İkinci yarı başladığında yaptığı oyuncu değişiklikleri de gösteriyor ki, tek sorun Saiss’in yeri de değil. İkinci devreye 2 oyuncu değişikliği ile başlayan Şenol Güneş, 65’te yaptığı Salih – Masuaku değişikliği ile neredeyse ön tarafta oynayan tüm oyuncuların yerlerini de değiştirerek kadrosunun maça yükünü koymasını sağladı.
Sonrasında gelen Umut Meraş – Kerem Atakan Kesgin değişikliğiyle de maçın tam olarak hakimi oldu. O vakit hocaya sormak lazım. Hocam, bir oyuncu kusurlu seçilir, iki oyuncu yanılgılı seçilebilir ya da beklenenleri veremeyebilir lakin dört oyuncuyu nasıl yanlışlı seçtiniz?
Takım dökülüyor
Az evvel de dediğim üzere, Beşiktaş’ın haftalardır müddet gelen berbat oyununun tek nedeni elbette makus takım seçimi değil. Genel olarak baktığımızda kadroda 2-3 oyuncu dışında herkesin kişisel performansının resmen yerlerde sürünüyor olması da en büyük etkenlerden biri. Beşiktaş’ı alanda izlerken Tayyip Talha, Gedson ve Cenk dışında kendini paralayan oyuncu neredeyse yok.
Elbette kimseyi şuurlu olarak berbat oynuyor diye suçlayamam, buna haddim de yok. Lakin görünen köy de kılavuz istemiyor. Ligin açık orta en düzgün sağ beki diye bilinen Rosier resmen dökülüyor, daha 3 ay evvel ulusal kadroya neden alınmaz dediğimiz Salih oyunda yok. Ulusal sol bekimiz Umut Meraş resmen topun peşinden koşuyor. Saatli bomba N’Koudu ve ne oynadığına kendisinin de bir türlü karar veremediği Redmond top kaybında birbirleriyle yarışıyor.

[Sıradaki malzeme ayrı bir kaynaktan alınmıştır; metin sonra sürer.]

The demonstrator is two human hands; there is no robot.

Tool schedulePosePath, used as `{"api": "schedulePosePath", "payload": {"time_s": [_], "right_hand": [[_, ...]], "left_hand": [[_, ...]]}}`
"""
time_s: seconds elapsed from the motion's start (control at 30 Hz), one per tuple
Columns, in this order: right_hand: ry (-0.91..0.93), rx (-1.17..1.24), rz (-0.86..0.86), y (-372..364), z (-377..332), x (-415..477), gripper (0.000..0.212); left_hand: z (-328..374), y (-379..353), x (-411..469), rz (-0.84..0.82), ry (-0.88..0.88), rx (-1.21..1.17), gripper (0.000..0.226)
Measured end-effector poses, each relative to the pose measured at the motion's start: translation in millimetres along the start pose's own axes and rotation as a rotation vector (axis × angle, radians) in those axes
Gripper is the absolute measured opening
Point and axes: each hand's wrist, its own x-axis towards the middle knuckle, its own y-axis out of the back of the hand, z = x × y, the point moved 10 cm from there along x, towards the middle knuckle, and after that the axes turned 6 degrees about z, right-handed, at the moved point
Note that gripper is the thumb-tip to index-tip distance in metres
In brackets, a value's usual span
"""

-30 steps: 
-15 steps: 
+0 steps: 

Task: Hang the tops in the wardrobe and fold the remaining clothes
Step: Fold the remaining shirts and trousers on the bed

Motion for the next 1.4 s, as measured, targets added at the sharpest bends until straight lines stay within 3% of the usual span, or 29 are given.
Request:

Leblebi üzere gol atar diye alınan Muleka saç-baş yolduruyor… Geride kalan her oyuncu için misal cümleler kurulabilir lakin işin özü şu ki, Beşiktaş bir türlü ekip olamıyor. Oyuncular birbirlerini tamamlamak yerine kendi kendilerini bir şeyler yaratmaya çalışıyor ve bu da ekibi her geçen gün biraz daha tabana gerçek çekiyor.
Yönetimin hiç mi kabahati yok?
Nasreddin Hoca’nın herkesin bildiği bir fıkrası vardır. Eşeği çalınan Hoca Nasreddin komşularına durumu anlatınca komşuları daima bir ağızdan hocayı suçlarlar. Hoca da sorar “Yahu, yeterli, hoş de kabahatin hepsi benim mi? Hırsızın hiç mi hatası yok?” Ekipte bütün bunlar yaşanırken Beşiktaş topluluğunda da soru sorulmayan tek şey idare. O idare ise; dönem başında Ceyhun Yararı ve onun ısrarla ardında durduğu Vallerian Ismael’e futbolu emanet eden, bütün transferleri bu doğrultuda yapan idare.
Öyle ya da bu türlü bu kadar futbolcu transfer ederek milyon Euro’lar harcayan, orta alanda en âlâ oyun kurucusu olan genç futbolcuyu elinde tutamayan idare. Ismael’i getirirken altyapı ile köprü kuracağız, Beşiktaş’ın geleceği altyapıda diyen lakin gelinen günde grupta altyapıdan (Necip dahil) hiçbir futbolcunun olmamasını sorun etmeyen idare.